Browse and deploy from a curated library of service templates with the new discovery UI. Templates cover common service types: web servers, data stores, workers, and more. Each template comes with pre-configured settings, environment variables, port mappings, and sensible resource defaults.
When adding a new service to the canvas, you can now browse templates by category instead of starting from a blank configuration. Select a template, customize the settings if needed, and deploy. Variable references between services are wired up automatically based on the template definition.
Templates are designed to get you from zero to deployed as fast as possible, especially for common patterns like "web server + database + cache" that most projects need.
When creating a new environment, you can now fork variables from an existing one. Instead of re-entering every variable from scratch, select a source environment and its variables will be carried over.
A review step shows exactly which variables will be copied before anything is applied, so you can adjust values (like swapping production URLs for staging ones) before confirming. This is especially useful when spinning up preview or staging environments that share most of their configuration with production.
Switched environment variable masking from native input type toggling to CSS-based masking. This fixes cross-browser inconsistencies where some browsers would offer to save masked values as passwords or interfere with copy/paste behavior.
Navigation has been overhauled with a new app sidebar that works at both the org and project level. Org settings like billing, members, cluster configuration, and variables are now accessible directly from the sidebar instead of through nested settings pages.
The sidebar adapts based on context: at the org level it shows org-wide settings and navigation, and within a project it switches to project-specific links. A collapsible mode toggle lets you minimize it when you need more canvas space. Mobile users get a dedicated trigger for the sidebar as well.
Several improvements to the GitHub integration experience:
Environment variable references are now checked for circular dependencies. If service A references a variable from service B, which references one from service A, you'll see a clear warning on the canvas before deploying. Circular edges are rendered with a distinct style so they're easy to spot.

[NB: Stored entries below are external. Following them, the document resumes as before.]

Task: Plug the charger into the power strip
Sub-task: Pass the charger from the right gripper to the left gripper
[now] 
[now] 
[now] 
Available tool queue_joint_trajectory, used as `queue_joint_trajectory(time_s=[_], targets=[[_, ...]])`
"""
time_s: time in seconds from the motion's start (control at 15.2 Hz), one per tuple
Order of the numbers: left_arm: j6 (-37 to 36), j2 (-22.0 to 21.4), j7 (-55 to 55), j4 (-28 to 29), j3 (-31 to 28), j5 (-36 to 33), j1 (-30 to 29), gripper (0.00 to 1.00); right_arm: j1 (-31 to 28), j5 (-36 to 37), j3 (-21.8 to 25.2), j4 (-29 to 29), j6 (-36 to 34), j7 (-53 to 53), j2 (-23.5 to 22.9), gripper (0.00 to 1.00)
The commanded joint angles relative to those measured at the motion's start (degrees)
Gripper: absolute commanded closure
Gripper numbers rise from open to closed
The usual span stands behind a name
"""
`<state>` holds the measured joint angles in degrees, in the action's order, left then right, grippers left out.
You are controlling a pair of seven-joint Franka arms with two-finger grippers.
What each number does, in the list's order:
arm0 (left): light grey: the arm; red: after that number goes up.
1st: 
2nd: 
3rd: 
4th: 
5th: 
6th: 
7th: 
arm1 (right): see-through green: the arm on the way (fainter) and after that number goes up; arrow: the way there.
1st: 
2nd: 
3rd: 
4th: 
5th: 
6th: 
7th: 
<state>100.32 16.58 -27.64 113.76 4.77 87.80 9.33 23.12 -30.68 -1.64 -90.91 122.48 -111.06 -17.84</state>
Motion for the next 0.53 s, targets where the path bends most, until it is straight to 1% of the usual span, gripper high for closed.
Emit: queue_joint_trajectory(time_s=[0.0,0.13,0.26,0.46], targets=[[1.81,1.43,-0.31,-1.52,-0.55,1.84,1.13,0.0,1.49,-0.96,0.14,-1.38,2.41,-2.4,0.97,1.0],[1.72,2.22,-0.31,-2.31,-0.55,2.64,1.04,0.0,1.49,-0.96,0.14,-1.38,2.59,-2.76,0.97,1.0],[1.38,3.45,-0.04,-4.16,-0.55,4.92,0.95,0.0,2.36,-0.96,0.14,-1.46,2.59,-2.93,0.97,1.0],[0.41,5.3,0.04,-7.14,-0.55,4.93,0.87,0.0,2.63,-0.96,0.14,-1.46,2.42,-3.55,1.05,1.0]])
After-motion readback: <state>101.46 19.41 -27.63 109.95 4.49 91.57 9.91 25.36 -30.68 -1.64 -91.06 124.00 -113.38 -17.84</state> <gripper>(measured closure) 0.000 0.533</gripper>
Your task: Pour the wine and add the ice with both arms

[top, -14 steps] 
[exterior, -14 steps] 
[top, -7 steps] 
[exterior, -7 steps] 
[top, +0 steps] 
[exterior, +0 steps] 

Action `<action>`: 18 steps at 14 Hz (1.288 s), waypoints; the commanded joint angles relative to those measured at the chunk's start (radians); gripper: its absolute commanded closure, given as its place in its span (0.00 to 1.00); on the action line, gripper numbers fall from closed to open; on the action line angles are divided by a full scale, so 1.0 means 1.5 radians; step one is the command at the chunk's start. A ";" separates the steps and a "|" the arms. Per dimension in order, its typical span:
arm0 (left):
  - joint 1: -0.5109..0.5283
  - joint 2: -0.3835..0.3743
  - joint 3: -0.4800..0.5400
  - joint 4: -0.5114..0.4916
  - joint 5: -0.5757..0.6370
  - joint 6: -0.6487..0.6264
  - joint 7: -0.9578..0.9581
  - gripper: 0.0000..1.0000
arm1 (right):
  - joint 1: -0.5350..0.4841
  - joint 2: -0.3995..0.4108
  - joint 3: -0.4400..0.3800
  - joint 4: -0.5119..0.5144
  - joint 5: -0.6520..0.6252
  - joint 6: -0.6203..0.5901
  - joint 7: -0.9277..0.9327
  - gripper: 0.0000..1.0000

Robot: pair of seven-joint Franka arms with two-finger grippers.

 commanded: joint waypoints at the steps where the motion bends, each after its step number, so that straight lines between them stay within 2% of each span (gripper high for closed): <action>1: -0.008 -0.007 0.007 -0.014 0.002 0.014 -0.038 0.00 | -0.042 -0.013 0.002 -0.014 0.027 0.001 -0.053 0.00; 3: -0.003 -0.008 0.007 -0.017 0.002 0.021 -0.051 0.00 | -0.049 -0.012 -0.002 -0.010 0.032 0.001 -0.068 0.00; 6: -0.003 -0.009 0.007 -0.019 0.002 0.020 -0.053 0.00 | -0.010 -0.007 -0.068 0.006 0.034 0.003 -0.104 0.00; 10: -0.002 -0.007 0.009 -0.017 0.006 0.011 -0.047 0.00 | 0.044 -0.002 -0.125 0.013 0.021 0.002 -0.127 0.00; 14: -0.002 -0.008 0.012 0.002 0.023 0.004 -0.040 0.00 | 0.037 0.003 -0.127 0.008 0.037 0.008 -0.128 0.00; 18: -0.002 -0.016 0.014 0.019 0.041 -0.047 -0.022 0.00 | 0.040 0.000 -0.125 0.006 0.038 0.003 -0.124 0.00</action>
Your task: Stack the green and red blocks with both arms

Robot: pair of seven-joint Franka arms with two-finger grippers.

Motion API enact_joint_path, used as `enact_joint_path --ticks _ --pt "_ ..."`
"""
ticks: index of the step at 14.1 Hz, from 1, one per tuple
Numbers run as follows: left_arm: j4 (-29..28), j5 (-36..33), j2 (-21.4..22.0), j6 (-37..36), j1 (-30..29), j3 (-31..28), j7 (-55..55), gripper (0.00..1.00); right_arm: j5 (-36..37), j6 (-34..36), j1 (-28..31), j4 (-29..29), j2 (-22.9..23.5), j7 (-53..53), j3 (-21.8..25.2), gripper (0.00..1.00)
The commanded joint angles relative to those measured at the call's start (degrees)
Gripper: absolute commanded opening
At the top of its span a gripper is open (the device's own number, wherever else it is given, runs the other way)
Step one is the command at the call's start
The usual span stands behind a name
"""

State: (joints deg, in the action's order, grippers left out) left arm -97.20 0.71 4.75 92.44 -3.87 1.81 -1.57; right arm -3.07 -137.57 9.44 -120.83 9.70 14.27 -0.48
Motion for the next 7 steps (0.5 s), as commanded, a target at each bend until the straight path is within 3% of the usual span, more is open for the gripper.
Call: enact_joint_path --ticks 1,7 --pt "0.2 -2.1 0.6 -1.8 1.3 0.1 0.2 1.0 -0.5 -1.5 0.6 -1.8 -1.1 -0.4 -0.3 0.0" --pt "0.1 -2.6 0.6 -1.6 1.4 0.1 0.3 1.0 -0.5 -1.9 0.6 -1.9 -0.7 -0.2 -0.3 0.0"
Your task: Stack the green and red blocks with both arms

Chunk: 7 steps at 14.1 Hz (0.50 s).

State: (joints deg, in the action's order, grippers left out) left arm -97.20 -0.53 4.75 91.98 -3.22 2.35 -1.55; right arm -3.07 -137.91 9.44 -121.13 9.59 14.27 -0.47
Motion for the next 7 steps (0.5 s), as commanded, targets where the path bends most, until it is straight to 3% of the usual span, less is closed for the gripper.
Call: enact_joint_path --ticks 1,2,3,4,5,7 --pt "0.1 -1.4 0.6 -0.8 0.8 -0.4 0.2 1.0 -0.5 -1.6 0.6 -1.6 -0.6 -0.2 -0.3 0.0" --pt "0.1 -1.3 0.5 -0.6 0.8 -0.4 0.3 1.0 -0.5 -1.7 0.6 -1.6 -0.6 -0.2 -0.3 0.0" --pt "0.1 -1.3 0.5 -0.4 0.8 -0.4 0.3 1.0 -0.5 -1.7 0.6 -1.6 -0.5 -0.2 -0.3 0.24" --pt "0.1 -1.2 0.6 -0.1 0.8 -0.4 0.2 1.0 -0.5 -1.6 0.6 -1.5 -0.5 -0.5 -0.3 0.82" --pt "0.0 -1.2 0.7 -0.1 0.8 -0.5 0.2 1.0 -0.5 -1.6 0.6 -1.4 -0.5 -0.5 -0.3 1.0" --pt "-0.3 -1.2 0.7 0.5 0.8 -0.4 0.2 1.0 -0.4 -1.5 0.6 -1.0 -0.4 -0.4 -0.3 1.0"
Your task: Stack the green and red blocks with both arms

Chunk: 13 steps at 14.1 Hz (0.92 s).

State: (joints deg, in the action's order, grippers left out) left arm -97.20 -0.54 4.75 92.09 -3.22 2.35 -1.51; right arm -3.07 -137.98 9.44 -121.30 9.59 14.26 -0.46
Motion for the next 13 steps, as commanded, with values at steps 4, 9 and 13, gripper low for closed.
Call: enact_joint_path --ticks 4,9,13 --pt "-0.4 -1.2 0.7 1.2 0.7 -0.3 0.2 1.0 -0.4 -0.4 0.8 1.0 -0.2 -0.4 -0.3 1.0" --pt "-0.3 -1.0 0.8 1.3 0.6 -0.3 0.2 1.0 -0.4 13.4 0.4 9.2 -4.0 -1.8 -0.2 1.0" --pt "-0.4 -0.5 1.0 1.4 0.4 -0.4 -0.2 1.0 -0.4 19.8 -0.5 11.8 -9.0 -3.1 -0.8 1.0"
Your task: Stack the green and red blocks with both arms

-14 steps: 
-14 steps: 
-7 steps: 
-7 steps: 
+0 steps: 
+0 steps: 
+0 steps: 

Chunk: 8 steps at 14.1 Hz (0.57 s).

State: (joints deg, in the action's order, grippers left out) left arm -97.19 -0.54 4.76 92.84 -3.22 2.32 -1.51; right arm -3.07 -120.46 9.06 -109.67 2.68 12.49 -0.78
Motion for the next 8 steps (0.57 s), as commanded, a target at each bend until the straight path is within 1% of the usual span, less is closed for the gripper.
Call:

Circular references cause infinite resolution loops at deploy time, which previously resulted in confusing deployment failures. Now these are caught before you deploy.

Services will now automatically rebuild and update when you git push to your repository.
Keel is a Kubernetes operator that watches for new container image tags and triggers rolling updates automatically. It runs inside your cluster and listens for webhook notifications from container registries (Docker Hub, GitHub Container Registry, etc.).
When a new image tag is published, Keel receives the webhook, matches it against your deployment's image policy, and initiates a rolling update. No CI/CD pipeline changes needed.
When you deploy a service through Suga, we configure Keel's image update policy for that deployment. Push a new tag to your registry, and Keel handles the rest: it detects the new tag, updates the deployment spec, and Kubernetes rolls out the new pods.
This is particularly useful for teams that build images in external CI systems (GitHub Actions, CircleCI, etc.) and want deployments to update automatically without triggering a full redeploy through the Suga dashboard.
New organizations now get build infrastructure automatically provisioned on creation. No more manual setup steps before your first deploy. Create an org, add a service, and you're ready to build.
Connect your GitHub repositories directly to Suga for source-linked builds.
The dashboard now shows org-level resource limits and enforces CPU-to-memory ratios per tier. A banner in the changes panel warns you when you're approaching limits before you deploy.